Problem statement
Output the data as it stands. Each line must match exactly.

Available records

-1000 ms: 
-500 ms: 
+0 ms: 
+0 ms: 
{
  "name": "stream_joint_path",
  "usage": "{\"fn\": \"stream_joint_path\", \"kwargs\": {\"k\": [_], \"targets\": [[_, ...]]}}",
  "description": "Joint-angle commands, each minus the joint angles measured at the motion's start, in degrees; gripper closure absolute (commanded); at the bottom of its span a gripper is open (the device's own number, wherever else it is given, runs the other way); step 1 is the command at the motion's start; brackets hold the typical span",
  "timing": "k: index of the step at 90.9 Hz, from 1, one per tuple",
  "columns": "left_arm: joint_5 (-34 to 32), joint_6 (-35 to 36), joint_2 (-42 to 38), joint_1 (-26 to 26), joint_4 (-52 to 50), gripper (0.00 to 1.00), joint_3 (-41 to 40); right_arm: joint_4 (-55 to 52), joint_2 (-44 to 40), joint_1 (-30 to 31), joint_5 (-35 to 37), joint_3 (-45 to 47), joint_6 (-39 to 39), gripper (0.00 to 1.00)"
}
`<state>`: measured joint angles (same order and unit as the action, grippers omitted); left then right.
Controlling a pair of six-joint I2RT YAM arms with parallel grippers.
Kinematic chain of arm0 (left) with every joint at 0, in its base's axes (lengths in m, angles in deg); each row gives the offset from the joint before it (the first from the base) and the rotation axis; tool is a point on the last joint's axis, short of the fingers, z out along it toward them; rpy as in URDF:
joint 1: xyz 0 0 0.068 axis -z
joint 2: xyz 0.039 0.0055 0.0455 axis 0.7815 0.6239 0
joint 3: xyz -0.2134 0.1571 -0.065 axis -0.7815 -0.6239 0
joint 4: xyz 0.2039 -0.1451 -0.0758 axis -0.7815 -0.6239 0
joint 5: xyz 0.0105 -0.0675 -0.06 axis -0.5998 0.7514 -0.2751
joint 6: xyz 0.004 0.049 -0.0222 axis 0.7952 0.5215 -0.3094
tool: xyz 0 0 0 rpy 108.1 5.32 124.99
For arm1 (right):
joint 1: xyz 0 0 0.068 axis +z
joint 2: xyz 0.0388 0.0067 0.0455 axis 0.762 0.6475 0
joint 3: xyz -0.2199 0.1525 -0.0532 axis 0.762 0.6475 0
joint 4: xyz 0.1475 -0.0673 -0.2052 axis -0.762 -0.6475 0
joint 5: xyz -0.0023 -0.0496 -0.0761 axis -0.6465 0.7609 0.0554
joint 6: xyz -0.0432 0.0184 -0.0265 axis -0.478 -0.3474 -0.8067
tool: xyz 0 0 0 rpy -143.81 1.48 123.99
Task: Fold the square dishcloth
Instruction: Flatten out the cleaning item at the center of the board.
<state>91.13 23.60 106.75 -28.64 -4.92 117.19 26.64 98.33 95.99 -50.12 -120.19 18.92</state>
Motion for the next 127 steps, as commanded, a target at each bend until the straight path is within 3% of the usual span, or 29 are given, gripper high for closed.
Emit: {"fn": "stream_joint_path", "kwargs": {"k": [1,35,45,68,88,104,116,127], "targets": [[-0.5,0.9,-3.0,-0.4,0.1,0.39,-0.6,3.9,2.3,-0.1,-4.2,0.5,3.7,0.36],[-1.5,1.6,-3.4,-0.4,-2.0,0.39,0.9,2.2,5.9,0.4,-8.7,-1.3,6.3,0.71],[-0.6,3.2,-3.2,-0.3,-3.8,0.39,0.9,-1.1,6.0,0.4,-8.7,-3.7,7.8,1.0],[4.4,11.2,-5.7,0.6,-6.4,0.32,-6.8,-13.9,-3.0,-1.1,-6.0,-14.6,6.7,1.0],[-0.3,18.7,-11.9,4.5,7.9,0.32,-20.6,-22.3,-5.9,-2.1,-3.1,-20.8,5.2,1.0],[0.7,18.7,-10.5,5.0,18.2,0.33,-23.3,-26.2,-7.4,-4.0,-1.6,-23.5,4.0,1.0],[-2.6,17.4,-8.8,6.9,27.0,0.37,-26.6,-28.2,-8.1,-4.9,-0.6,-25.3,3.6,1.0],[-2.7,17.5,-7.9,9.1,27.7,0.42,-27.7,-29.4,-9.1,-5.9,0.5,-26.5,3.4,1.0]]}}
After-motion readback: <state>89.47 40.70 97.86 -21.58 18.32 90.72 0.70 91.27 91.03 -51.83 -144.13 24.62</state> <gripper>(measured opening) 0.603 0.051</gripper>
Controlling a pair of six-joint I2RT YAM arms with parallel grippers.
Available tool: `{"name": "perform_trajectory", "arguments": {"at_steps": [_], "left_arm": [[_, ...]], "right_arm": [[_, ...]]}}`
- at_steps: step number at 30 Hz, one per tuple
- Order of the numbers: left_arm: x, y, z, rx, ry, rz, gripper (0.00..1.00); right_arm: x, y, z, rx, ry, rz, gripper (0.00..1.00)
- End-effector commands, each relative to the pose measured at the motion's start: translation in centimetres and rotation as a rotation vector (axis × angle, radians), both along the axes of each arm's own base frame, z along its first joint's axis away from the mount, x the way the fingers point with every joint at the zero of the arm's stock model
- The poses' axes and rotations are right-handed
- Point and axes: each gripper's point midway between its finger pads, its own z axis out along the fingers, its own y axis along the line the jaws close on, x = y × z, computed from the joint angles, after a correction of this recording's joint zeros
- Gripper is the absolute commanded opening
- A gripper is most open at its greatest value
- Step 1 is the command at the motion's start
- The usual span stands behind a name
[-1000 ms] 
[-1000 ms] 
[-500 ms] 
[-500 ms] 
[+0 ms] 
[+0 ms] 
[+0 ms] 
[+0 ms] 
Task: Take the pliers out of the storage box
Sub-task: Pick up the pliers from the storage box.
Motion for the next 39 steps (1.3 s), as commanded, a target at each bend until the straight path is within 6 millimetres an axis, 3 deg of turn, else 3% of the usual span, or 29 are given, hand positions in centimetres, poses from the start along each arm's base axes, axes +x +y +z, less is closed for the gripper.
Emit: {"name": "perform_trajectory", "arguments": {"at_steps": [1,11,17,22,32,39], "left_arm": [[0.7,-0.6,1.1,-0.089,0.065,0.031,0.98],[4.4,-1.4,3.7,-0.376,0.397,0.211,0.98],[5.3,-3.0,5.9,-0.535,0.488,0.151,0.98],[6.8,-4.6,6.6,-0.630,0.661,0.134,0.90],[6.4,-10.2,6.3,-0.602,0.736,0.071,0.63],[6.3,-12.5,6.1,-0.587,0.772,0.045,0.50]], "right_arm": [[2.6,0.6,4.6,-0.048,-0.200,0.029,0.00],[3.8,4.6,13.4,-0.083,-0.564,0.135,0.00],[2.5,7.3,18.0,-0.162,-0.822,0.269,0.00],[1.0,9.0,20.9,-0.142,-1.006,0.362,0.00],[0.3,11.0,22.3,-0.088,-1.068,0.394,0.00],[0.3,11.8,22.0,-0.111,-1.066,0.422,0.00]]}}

Response
-1000 ms: 
-500 ms: 
+0 ms: 
+0 ms: 
{
  "name": "stream_joint_path",
  "usage": "{\"fn\": \"stream_joint_path\", \"kwargs\": {\"k\": [_], \"targets\": [[_, ...]]}}",
  "description": "Joint-angle commands, each minus the joint angles measured at the motion's start, in degrees; gripper closure absolute (commanded); at the bottom of its span a gripper is open (the device's own number, wherever else it is given, runs the other way); step 1 is the command at the motion's start; brackets hold the typical span",
  "timing": "k: index of the step at 90.9 Hz, from 1, one per tuple",
  "columns": "left_arm: joint_5 (-34 to 32), joint_6 (-35 to 36), joint_2 (-42 to 38), joint_1 (-26 to 26), joint_4 (-52 to 50), gripper (0.00 to 1.00), joint_3 (-41 to 40); right_arm: joint_4 (-55 to 52), joint_2 (-44 to 40), joint_1 (-30 to 31), joint_5 (-35 to 37), joint_3 (-45 to 47), joint_6 (-39 to 39), gripper (0.00 to 1.00)"
}
`<state>`: measured joint angles (same order and unit as the action, grippers omitted); left then right.
Controlling a pair of six-joint I2RT YAM arms with parallel grippers.
Kinematic chain of arm0 (left) with every joint at 0, in its base's axes (lengths in m, angles in deg); each row gives the offset from the joint before it (the first from the base) and the rotation axis; tool is a point on the last joint's axis, short of the fingers, z out along it toward them; rpy as in URDF:
joint 1: xyz 0 0 0.068 axis -z
joint 2: xyz 0.039 0.0055 0.0455 axis 0.7815 0.6239 0
joint 3: xyz -0.2134 0.1571 -0.065 axis -0.7815 -0.6239 0
joint 4: xyz 0.2039 -0.1451 -0.0758 axis -0.7815 -0.6239 0
joint 5: xyz 0.0105 -0.0675 -0.06 axis -0.5998 0.7514 -0.2751
joint 6: xyz 0.004 0.049 -0.0222 axis 0.7952 0.5215 -0.3094
tool: xyz 0 0 0 rpy 108.1 5.32 124.99
For arm1 (right):
joint 1: xyz 0 0 0.068 axis +z
joint 2: xyz 0.0388 0.0067 0.0455 axis 0.762 0.6475 0
joint 3: xyz -0.2199 0.1525 -0.0532 axis 0.762 0.6475 0
joint 4: xyz 0.1475 -0.0673 -0.2052 axis -0.762 -0.6475 0
joint 5: xyz -0.0023 -0.0496 -0.0761 axis -0.6465 0.7609 0.0554
joint 6: xyz -0.0432 0.0184 -0.0265 axis -0.478 -0.3474 -0.8067
tool: xyz 0 0 0 rpy -143.81 1.48 123.99
Task: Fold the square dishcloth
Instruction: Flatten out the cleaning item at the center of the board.
<state>91.13 23.60 106.75 -28.64 -4.92 117.19 26.64 98.33 95.99 -50.12 -120.19 18.92</state>
Motion for the next 127 steps, as commanded, a target at each bend until the straight path is within 3% of the usual span, or 29 are given, gripper high for closed.
Emit: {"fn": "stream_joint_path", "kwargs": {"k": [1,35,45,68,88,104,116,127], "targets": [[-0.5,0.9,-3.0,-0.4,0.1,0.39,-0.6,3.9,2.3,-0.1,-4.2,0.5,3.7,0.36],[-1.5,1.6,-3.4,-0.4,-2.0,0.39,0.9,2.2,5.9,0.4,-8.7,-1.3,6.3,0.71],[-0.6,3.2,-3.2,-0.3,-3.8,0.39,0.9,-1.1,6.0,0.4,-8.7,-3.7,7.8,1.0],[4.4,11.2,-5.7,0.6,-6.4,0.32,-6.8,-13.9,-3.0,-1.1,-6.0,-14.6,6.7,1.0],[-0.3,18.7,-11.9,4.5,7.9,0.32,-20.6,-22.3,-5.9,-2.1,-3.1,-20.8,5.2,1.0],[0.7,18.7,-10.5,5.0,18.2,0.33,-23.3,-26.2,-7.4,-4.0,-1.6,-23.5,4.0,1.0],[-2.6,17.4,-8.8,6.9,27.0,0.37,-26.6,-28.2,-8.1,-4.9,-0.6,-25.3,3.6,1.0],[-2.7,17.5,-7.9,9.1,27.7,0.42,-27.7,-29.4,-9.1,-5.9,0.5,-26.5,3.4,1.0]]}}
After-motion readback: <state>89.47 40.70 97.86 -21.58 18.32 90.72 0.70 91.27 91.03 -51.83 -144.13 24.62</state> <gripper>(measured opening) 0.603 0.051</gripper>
Controlling a pair of six-joint I2RT YAM arms with parallel grippers.
Available tool: `{"name": "perform_trajectory", "arguments": {"at_steps": [_], "left_arm": [[_, ...]], "right_arm": [[_, ...]]}}`
- at_steps: step number at 30 Hz, one per tuple
- Order of the numbers: left_arm: x, y, z, rx, ry, rz, gripper (0.00..1.00); right_arm: x, y, z, rx, ry, rz, gripper (0.00..1.00)
- End-effector commands, each relative to the pose measured at the motion's start: translation in centimetres and rotation as a rotation vector (axis × angle, radians), both along the axes of each arm's own base frame, z along its first joint's axis away from the mount, x the way the fingers point with every joint at the zero of the arm's stock model
- The poses' axes and rotations are right-handed
- Point and axes: each gripper's point midway between its finger pads, its own z axis out along the fingers, its own y axis along the line the jaws close on, x = y × z, computed from the joint angles, after a correction of this recording's joint zeros
- Gripper is the absolute commanded opening
- A gripper is most open at its greatest value
- Step 1 is the command at the motion's start
- The usual span stands behind a name
[-1000 ms] 
[-1000 ms] 
[-500 ms] 
[-500 ms] 
[+0 ms] 
[+0 ms] 
[+0 ms] 
[+0 ms] 
Task: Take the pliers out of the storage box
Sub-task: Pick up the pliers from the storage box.
Motion for the next 39 steps (1.3 s), as commanded, a target at each bend until the straight path is within 6 millimetres an axis, 3 deg of turn, else 3% of the usual span, or 29 are given, hand positions in centimetres, poses from the start along each arm's base axes, axes +x +y +z, less is closed for the gripper.
Emit: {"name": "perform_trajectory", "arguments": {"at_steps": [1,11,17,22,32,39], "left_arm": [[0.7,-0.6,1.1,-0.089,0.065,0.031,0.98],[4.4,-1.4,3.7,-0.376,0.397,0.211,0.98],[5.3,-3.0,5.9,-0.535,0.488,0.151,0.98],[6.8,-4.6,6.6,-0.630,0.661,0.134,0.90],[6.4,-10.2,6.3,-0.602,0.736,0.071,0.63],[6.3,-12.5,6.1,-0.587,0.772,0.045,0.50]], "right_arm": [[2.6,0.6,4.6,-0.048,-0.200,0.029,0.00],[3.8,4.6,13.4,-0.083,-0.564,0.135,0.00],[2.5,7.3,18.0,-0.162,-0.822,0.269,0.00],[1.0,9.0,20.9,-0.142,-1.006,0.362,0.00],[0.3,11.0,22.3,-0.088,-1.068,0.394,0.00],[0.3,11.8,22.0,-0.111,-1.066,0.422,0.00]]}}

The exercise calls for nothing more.